7. Voor zover eiseres bedoelt te stellen dat sprake is van strijd met het gelijkheidsbeginsel, omdat er in [plaatsnaam] meer illegale bouwwerken staan op gemeentegrond, is de rechtbank van oordeel dat eiseres niet heeft onderbouwd dat sprake is van gelijke gevallen. Zo is bijvoorbeeld niet duidelijk geworden om welke adressen het gaat en of zich daar in de stroken grond ook rioolleidingen bevinden.
Melding anonieme derde
8. Dat een derde een anonieme melding heeft ingediend, is naar het oordeel van de rechtbank niet relevant. Het college heeft zelf geconstateerd dat sprake is van een overtreding.
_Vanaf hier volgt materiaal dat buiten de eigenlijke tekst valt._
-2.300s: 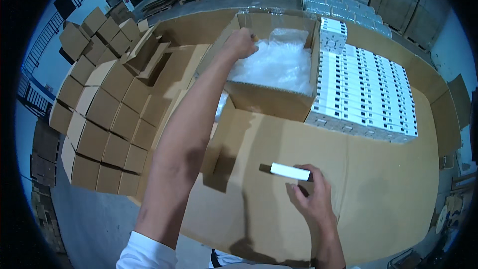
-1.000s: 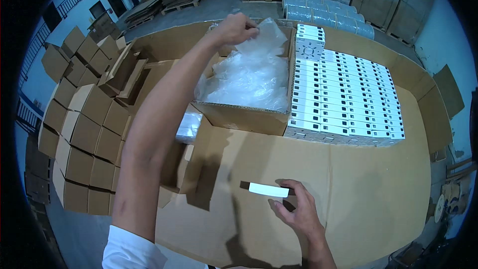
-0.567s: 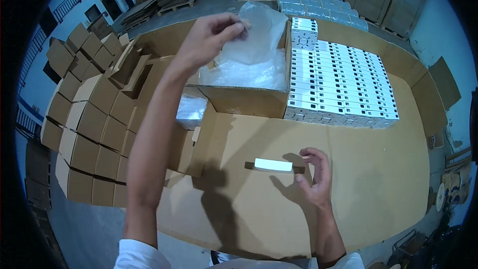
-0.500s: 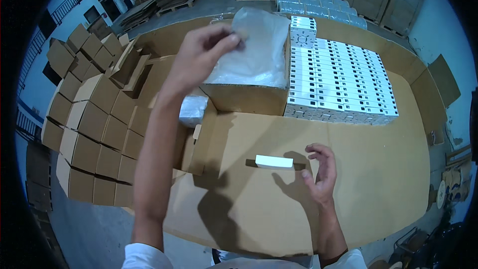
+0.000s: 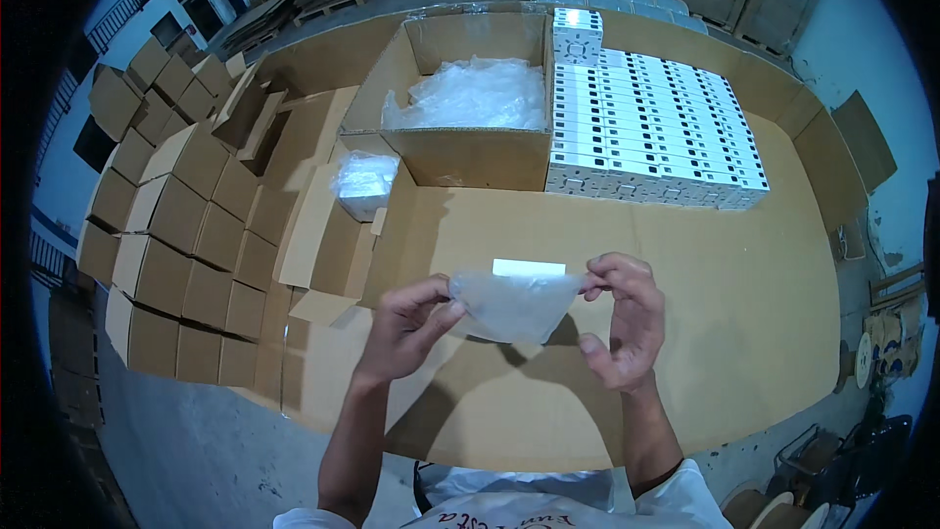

De omstandigheid dat dit naar aanleiding is van een anonieme melding, doet daar niet aan af.
Conclusie
9. Nu er geen concreet zicht is op legalisatie en niet is gebleken dat handhavend optreden in deze zaak onevenredig is in verhouding tot de daarmee te dienen belangen, concludeert de rechtbank dat het college in redelijkheid tot handhaving heeft kunnen overgaan. Het bestreden besluit blijft in stand.
10. Het beroep is ongegrond. Eiseres krijgt daarom het griffierecht niet terug. Zij krijgt ook geen vergoeding van haar proceskosten.

Beslissing

De rechtbank verklaart het beroep ongegrond.
Deze uitspraak is gedaan door mr. S.S.J. van Kooij, rechter, in aanwezigheid van
mr. M.A. de Rooij, griffier, op 31 mei 2022 en openbaar gemaakt door middel van geanonimiseerde publicatie op www.rechtspraak.nl.
griffier rechter
Afschrift verzonden aan partijen op:

Wat kunt u doen als u het niet eens bent met deze uitspraak?

Tegen deze uitspraak kan binnen zes weken na de dag van verzending daarvan hoger beroep worden ingesteld bij de Afdeling bestuursrechtspraak van de Raad van State.